Extracted records:
++++++++
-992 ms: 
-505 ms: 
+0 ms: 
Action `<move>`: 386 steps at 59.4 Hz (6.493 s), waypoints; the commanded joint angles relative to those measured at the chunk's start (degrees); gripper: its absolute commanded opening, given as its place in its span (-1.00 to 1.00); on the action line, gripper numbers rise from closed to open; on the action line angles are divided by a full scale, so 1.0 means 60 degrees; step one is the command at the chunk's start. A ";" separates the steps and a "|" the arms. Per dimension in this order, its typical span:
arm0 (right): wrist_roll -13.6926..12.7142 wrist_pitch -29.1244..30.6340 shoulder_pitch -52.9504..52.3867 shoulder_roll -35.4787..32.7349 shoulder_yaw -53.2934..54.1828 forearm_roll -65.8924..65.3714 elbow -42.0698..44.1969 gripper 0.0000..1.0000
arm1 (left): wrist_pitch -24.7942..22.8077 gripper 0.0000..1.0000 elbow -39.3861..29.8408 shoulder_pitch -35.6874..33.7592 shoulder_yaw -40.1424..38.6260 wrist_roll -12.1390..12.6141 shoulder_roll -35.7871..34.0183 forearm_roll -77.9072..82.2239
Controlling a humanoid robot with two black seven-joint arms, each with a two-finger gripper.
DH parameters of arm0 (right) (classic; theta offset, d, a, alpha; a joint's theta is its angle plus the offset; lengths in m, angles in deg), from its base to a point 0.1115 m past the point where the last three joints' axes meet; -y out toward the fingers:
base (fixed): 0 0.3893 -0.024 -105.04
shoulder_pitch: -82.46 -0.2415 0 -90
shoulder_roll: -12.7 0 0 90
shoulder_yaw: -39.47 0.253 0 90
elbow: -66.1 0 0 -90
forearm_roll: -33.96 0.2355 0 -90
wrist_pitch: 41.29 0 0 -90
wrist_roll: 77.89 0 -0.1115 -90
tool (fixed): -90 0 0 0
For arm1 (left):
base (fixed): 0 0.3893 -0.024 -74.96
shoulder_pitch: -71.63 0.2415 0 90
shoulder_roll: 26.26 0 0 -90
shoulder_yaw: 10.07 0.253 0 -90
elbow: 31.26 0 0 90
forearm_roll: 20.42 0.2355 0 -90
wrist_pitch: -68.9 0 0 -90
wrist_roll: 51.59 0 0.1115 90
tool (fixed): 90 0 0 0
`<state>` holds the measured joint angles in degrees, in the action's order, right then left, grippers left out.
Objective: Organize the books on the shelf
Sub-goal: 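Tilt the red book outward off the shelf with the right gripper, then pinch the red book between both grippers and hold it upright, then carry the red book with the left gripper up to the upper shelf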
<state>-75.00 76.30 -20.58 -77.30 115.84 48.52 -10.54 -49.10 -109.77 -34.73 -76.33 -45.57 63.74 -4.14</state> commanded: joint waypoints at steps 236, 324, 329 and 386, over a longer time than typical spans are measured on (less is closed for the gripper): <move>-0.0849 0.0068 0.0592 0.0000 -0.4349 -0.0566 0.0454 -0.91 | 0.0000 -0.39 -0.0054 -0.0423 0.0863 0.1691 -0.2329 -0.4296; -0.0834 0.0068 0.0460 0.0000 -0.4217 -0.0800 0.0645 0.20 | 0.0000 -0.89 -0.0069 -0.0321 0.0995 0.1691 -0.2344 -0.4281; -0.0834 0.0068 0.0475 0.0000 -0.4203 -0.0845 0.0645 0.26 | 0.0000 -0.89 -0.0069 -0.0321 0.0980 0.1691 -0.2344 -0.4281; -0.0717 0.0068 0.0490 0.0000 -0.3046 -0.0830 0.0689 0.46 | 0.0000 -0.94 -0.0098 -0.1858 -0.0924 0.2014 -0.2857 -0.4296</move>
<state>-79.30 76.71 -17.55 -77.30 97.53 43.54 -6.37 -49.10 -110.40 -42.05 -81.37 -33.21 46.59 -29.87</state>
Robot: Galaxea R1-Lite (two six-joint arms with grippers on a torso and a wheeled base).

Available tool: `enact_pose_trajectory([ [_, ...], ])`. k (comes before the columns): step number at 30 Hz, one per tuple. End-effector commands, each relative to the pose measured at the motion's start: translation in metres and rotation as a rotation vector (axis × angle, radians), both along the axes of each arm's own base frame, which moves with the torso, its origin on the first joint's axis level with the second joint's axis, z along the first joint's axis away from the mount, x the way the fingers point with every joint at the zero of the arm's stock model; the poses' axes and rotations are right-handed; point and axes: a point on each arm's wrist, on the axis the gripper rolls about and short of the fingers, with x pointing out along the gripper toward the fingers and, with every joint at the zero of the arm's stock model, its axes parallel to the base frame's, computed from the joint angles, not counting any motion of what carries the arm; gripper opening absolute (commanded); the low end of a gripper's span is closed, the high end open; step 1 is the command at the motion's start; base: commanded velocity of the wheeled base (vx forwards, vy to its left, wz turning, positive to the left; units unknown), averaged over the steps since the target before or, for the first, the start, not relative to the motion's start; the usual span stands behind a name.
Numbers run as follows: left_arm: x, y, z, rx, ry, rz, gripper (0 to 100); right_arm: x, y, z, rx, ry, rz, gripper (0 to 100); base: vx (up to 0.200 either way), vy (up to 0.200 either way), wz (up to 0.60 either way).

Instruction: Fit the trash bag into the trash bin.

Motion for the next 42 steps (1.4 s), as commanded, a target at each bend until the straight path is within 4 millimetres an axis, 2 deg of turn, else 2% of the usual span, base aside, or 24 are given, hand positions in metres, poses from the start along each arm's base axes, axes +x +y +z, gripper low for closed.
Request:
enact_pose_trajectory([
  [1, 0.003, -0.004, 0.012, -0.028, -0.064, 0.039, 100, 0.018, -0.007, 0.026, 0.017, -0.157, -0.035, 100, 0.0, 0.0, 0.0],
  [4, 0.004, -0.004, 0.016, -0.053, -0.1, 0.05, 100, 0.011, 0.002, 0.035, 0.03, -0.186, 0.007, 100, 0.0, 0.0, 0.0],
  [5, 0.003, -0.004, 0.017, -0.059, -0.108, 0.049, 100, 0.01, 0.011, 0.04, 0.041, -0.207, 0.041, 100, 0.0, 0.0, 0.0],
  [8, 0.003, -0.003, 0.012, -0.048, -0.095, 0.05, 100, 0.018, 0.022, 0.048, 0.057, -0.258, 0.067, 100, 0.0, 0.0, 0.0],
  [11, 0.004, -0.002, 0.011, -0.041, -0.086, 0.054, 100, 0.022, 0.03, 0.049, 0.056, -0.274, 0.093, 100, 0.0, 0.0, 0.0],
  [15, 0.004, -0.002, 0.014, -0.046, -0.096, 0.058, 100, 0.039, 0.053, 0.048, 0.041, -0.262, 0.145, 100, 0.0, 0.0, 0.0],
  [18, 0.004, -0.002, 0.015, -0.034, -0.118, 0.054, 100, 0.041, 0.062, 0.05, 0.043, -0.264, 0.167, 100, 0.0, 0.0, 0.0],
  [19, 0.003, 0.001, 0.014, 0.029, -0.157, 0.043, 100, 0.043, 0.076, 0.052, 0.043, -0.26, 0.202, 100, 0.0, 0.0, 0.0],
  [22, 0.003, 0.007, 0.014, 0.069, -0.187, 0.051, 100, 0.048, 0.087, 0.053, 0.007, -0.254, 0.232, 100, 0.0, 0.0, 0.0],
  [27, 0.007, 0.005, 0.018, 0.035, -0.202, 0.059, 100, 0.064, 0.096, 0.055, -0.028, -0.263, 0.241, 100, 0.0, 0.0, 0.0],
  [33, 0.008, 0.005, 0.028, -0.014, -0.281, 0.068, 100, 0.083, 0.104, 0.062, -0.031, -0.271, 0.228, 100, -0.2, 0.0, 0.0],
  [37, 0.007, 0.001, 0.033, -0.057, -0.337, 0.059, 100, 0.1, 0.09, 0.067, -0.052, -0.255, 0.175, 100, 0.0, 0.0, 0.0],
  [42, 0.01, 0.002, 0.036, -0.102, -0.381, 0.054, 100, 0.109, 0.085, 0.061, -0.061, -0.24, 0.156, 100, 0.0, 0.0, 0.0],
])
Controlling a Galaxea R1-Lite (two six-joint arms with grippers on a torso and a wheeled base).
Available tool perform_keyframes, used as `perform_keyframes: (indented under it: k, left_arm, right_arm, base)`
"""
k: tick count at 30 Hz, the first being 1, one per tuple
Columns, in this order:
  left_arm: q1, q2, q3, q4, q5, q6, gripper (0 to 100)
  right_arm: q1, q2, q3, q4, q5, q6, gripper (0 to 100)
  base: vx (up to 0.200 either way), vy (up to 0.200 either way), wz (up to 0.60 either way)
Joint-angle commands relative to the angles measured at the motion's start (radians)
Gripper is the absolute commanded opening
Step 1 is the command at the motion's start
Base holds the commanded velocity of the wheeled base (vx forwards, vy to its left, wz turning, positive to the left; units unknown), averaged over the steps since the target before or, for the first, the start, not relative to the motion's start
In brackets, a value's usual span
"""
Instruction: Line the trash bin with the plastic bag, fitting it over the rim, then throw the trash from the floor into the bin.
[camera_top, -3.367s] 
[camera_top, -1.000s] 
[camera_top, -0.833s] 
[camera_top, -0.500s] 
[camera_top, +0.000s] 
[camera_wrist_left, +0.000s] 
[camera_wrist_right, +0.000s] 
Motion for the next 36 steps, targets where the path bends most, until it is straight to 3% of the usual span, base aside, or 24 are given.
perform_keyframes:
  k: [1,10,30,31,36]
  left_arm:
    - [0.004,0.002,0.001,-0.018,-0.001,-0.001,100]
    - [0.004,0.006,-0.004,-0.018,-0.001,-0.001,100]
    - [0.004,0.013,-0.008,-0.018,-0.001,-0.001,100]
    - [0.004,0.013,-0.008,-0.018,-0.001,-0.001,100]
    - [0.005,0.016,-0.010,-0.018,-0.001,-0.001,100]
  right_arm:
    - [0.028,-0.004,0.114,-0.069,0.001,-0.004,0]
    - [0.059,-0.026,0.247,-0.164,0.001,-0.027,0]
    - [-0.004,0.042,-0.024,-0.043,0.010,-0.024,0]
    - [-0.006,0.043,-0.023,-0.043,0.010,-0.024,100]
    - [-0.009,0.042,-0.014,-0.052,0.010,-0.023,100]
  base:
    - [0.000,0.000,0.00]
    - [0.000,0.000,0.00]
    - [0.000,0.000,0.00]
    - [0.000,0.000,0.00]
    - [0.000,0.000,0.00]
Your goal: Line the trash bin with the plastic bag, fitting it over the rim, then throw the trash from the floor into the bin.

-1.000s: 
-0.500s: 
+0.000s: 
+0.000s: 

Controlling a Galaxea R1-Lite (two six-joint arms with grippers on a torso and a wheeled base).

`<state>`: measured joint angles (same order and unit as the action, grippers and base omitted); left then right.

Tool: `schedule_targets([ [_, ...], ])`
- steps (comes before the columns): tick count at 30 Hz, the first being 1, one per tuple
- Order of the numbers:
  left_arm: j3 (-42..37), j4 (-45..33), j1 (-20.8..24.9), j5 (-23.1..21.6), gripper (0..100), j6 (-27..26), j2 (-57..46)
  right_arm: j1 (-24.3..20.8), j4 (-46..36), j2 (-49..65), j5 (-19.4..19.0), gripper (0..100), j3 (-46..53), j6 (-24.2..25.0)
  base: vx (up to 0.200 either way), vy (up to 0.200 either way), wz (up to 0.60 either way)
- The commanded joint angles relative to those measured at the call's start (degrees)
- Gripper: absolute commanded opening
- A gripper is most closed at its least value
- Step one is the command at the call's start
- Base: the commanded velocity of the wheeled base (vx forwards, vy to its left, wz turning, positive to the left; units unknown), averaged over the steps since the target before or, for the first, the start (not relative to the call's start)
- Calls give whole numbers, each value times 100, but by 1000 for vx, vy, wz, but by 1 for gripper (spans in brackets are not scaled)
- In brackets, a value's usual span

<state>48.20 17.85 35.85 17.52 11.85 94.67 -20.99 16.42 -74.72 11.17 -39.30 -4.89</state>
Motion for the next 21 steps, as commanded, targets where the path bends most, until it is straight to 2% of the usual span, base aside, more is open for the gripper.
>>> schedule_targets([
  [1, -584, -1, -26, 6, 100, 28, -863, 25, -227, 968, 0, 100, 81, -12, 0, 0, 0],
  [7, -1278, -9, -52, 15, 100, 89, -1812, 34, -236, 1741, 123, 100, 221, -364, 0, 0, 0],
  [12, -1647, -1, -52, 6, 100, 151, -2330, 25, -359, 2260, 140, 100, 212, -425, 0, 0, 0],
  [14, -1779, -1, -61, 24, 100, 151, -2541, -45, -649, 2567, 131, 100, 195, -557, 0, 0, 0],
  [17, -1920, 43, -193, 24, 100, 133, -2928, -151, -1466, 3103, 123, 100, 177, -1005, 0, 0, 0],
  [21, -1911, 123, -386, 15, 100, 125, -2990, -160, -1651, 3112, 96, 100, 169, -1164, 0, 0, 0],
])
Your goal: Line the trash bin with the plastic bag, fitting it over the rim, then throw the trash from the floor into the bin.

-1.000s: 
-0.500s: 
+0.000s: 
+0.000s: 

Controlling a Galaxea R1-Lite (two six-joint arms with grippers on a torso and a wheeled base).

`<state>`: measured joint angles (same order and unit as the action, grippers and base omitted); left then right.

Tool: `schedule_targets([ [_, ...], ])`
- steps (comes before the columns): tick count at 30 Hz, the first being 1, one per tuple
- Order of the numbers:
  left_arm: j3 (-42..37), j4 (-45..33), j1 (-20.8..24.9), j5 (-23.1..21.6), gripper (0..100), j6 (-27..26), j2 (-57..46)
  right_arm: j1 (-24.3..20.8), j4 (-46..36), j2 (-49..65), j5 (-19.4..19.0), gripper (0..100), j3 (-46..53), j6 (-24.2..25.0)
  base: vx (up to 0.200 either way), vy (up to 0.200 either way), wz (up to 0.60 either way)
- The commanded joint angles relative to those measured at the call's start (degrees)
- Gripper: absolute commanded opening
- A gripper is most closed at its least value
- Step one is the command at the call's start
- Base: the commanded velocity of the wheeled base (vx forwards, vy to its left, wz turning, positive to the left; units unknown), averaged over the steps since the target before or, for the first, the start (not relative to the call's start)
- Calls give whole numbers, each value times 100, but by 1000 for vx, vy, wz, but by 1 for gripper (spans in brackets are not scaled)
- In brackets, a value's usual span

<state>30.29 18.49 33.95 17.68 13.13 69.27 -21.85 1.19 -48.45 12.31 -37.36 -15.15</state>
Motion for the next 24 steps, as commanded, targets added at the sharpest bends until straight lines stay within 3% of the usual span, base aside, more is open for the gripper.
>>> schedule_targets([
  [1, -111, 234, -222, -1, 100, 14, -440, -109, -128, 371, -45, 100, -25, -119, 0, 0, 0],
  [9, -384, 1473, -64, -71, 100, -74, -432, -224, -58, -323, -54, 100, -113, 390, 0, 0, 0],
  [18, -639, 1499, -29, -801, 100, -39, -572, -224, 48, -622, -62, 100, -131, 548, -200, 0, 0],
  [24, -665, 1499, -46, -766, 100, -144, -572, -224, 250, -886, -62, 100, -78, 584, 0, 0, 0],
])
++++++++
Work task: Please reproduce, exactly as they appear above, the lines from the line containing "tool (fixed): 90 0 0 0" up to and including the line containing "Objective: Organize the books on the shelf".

Solution for this task:
tool (fixed): 90 0 0 0
`<state>` holds the measured joint angles in degrees, in the action's order, right then left, grippers left out.
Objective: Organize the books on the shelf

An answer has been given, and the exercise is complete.